● WHAT THE TASK REQUIRES: For this exercise, print all of the data exactly as given.

● RECORDED DATA:

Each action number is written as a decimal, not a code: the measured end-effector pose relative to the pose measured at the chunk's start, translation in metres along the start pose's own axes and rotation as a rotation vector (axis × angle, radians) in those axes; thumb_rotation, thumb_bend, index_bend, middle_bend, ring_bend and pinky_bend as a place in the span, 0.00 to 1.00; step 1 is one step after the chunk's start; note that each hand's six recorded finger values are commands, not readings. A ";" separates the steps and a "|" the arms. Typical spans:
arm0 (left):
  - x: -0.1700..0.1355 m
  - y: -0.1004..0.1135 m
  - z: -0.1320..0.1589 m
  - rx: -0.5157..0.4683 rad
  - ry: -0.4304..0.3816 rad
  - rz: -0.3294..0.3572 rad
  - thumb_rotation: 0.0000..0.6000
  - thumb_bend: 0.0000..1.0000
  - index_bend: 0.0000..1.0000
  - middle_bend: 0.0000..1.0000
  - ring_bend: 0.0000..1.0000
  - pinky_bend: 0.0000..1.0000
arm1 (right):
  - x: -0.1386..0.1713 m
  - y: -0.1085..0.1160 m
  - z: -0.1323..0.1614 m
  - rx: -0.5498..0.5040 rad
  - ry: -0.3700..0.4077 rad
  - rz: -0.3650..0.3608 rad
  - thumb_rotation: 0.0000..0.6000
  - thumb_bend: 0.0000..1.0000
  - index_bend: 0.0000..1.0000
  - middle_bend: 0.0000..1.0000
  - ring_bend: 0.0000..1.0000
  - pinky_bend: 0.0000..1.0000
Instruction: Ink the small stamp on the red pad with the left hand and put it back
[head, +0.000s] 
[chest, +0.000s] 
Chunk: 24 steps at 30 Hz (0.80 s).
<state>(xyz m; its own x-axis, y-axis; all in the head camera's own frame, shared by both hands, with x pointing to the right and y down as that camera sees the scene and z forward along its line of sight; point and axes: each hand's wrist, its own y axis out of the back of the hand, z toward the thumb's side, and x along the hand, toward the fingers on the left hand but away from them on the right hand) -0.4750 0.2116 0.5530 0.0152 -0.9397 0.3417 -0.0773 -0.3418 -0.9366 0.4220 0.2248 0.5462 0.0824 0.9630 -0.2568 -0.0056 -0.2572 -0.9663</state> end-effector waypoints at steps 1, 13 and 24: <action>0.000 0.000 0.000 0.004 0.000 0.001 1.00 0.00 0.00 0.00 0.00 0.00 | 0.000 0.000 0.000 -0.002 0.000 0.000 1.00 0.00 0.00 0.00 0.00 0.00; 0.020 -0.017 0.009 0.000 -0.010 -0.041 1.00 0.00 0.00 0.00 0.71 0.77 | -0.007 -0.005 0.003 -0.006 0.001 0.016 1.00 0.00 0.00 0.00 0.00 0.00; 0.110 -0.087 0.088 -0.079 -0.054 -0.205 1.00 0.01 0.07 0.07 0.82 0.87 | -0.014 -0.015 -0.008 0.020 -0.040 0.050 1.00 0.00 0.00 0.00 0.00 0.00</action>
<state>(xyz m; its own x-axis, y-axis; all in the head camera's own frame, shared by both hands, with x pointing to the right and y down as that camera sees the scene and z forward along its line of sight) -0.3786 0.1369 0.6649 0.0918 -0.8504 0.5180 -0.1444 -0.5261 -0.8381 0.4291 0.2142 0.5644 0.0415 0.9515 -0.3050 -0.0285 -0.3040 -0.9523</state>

● WRITTEN ANSWER:
Each action number is written as a decimal, not a code: the measured end-effector pose relative to the pose measured at the chunk's start, translation in metres along the start pose's own axes and rotation as a rotation vector (axis × angle, radians) in those axes; thumb_rotation, thumb_bend, index_bend, middle_bend, ring_bend and pinky_bend as a place in the span, 0.00 to 1.00; step 1 is one step after the chunk's start; note that each hand's six recorded finger values are commands, not readings. A ";" separates the steps and a "|" the arms. Typical spans:
arm0 (left):
  - x: -0.1700..0.1355 m
  - y: -0.1004..0.1135 m
  - z: -0.1320..0.1589 m
  - rx: -0.5157..0.4683 rad
  - ry: -0.4304..0.3816 rad
  - rz: -0.3294..0.3572 rad
  - thumb_rotation: 0.0000..0.6000
  - thumb_bend: 0.0000..1.0000
  - index_bend: 0.0000..1.0000
  - middle_bend: 0.0000..1.0000
  - ring_bend: 0.0000..1.0000
  - pinky_bend: 0.0000..1.0000
arm1 (right):
  - x: -0.1386..0.1713 m
  - y: -0.1085..0.1160 m
  - z: -0.1323..0.1614 m
  - rx: -0.5498..0.5040 rad
  - ry: -0.3700..0.4077 rad
  - rz: -0.3650..0.3608 rad
  - thumb_rotation: 0.0000..0.6000
  - thumb_bend: 0.0000..1.0000
  - index_bend: 0.0000..1.0000
  - middle_bend: 0.0000..1.0000
  - ring_bend: 0.0000..1.0000
  - pinky_bend: 0.0000..1.0000
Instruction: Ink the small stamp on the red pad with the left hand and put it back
[head, +0.000s] 
[chest, +0.000s] 
Chunk: 24 steps at 30 Hz (0.80 s).
<state>(xyz m; its own x-axis, y-axis; all in the head camera's own frame, shared by both hands, with x pointing to the right and y down as that camera sees the scene and z forward along its line of sight; point and axes: each hand's wrist, its own y axis out of the back of the hand, z toward the thumb's side, and x along the hand, toward the fingers on the left hand but away from them on the right hand) -0.4750 0.2116 0.5530 0.0152 -0.9397 0.3417 -0.0773 -0.3418 -0.9366 0.4220 0.2248 0.5462 0.0824 0.9630 -0.2568 -0.0056 -0.2572 -0.9663</state> end-effector waypoints at steps 1, 13 and 24: <action>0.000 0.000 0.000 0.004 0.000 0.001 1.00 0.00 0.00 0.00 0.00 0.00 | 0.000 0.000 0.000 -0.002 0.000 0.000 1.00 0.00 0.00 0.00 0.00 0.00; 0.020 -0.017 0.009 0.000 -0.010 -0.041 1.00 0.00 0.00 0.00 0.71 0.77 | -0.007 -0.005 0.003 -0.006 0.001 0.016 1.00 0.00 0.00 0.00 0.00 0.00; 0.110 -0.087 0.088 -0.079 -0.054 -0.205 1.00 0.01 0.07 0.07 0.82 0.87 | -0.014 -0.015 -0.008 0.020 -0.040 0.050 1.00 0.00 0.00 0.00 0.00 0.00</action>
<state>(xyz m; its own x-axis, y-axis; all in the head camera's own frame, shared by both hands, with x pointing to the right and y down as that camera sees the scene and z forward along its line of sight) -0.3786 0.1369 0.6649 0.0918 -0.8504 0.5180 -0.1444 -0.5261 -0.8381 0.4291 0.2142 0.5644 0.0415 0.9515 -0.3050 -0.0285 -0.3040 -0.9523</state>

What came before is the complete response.